**WHAT IS NEEDED:**
Take the lines from the beginning of the data below through the line holding "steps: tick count" and return exactly those.

(Stored data)
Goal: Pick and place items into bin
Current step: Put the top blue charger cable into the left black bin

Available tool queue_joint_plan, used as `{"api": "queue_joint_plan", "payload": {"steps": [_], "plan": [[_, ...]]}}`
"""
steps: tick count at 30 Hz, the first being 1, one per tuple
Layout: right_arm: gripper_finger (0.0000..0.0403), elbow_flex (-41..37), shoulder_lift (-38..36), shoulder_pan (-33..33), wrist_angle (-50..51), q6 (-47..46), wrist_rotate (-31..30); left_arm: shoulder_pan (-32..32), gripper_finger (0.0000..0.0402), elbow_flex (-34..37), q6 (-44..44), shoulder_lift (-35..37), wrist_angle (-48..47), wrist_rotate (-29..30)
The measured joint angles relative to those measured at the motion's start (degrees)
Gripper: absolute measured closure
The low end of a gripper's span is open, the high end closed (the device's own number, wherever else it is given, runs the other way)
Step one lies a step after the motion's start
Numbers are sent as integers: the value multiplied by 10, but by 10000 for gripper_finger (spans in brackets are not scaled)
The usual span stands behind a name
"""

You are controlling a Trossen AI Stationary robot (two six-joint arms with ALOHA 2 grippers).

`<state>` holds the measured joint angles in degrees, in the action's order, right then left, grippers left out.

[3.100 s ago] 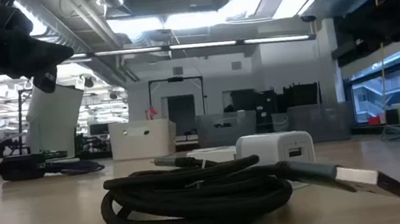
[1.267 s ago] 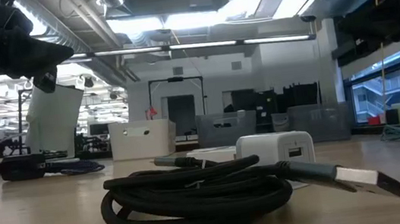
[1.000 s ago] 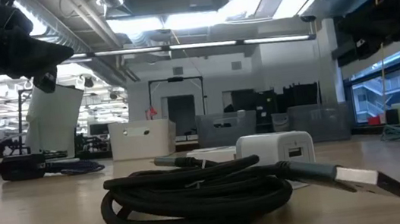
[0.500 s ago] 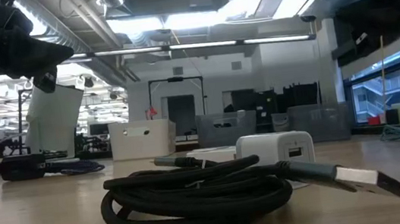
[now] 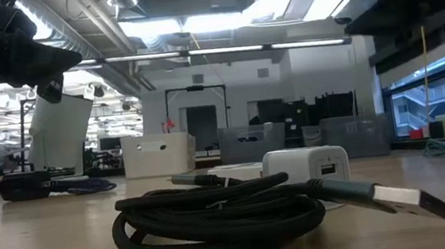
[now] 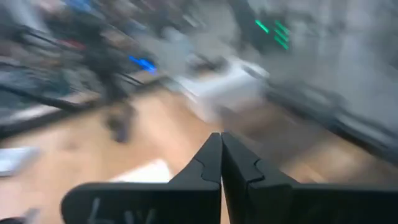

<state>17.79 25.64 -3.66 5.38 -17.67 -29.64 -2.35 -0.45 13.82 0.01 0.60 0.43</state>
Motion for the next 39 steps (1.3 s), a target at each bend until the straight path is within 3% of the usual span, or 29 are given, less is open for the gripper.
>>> {"api": "queue_joint_plan", "payload": {"steps": [4,8,12,16,22,32,39], "plan": [[401,114,94,25,181,-123,-67,0,398,0,0,0,0,0],[401,219,179,66,355,-266,-63,0,398,0,0,0,0,0],[399,289,258,106,490,-343,-11,0,398,0,0,0,0,0],[398,313,325,141,562,-427,101,0,398,0,0,0,0,0],[370,268,386,144,577,-500,213,0,398,0,0,0,0,0],[253,209,393,120,536,-584,254,0,398,0,0,0,0,0],[208,152,394,95,446,-640,300,0,398,0,0,0,0,0]]}}
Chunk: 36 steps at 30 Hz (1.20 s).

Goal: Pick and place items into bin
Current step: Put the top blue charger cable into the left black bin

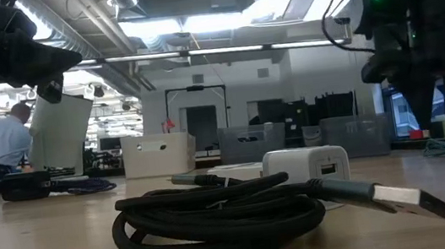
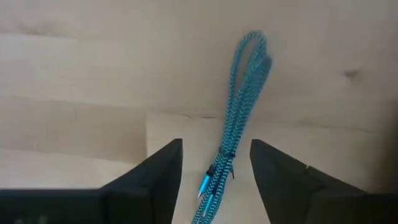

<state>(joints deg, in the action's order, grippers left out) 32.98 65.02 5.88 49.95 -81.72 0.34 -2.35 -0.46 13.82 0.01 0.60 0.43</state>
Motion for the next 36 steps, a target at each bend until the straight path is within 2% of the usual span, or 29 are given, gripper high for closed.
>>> {"api": "queue_joint_plan", "payload": {"steps": [6,11,19,25,31,36], "plan": [[207,-23,19,-24,-10,-37,9,0,398,0,0,0,0,0],[229,-23,58,-30,-31,-50,10,0,398,0,0,0,0,0],[307,-15,145,-44,-65,-49,5,0,398,0,0,0,0,0],[385,-11,134,-51,-48,-48,-7,0,398,0,0,0,0,0],[387,63,68,-49,14,-17,-37,0,398,0,0,0,1,0],[387,194,35,-42,88,34,-143,0,398,0,0,0,2,0]]}}
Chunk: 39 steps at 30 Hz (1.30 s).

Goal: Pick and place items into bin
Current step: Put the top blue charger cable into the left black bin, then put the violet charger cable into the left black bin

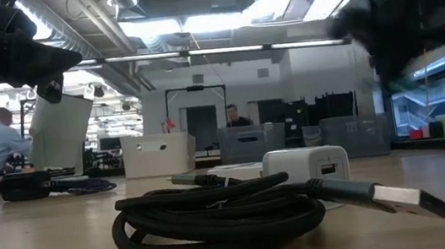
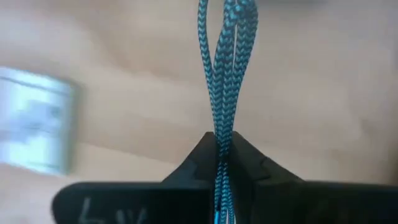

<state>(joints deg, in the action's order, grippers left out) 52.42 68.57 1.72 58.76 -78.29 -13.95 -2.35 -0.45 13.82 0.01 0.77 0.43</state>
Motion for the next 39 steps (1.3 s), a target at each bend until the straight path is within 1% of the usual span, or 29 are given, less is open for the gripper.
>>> {"api": "queue_joint_plan", "payload": {"steps": [2,4,7,10,13,16,19,23,26,29,32,34,39], "plan": [[387,63,-1,16,22,50,-39,0,398,0,0,0,-1,0],[387,124,9,46,9,116,-66,0,398,0,0,0,0,0],[387,212,41,113,-7,243,-68,0,398,0,0,0,-1,0],[387,300,101,189,-34,367,-27,0,398,0,0,0,0,0],[387,386,184,247,-47,460,19,0,398,0,0,0,-1,0],[387,460,277,286,-46,521,72,0,398,0,0,0,-1,0],[387,514,367,307,-46,565,120,0,398,0,0,0,-1,0],[387,553,463,316,-45,608,143,0,398,0,0,0,-1,0],[387,564,511,322,-47,630,159,0,398,0,0,0,-1,0],[387,565,543,326,-52,643,186,0,398,0,0,0,-1,0],[386,565,559,326,-59,652,194,0,398,0,0,0,-1,0],[372,565,560,326,-69,653,196,0,398,0,0,0,-1,0],[309,565,560,327,-71,667,197,0,398,0,0,0,-1,0]]}}
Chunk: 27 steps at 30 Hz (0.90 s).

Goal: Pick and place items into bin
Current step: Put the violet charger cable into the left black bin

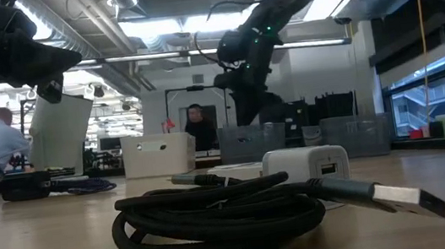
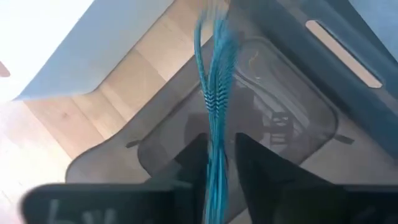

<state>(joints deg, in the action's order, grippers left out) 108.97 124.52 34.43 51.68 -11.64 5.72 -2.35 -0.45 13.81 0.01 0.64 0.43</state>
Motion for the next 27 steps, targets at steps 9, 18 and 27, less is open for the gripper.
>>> {"api": "queue_joint_plan", "payload": {"steps": [9,18,27], "plan": [[270,0,-12,0,10,1,4,0,398,0,0,0,0,0],[268,0,-102,3,-13,8,4,0,398,0,0,0,0,0],[280,0,-267,-24,59,-49,-36,0,398,0,0,0,0,0]]}}
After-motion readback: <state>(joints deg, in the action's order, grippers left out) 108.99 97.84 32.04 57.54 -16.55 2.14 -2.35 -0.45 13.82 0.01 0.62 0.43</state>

**OUTPUT FOR THIS EXERCISE:**
Goal: Pick and place items into bin
Current step: Put the top blue charger cable into the left black bin

Available tool queue_joint_plan, used as `{"api": "queue_joint_plan", "payload": {"steps": [_], "plan": [[_, ...]]}}`
"""
steps: tick count at 30 Hz, the first being 1, one per tuple

The exercise has been fully answered.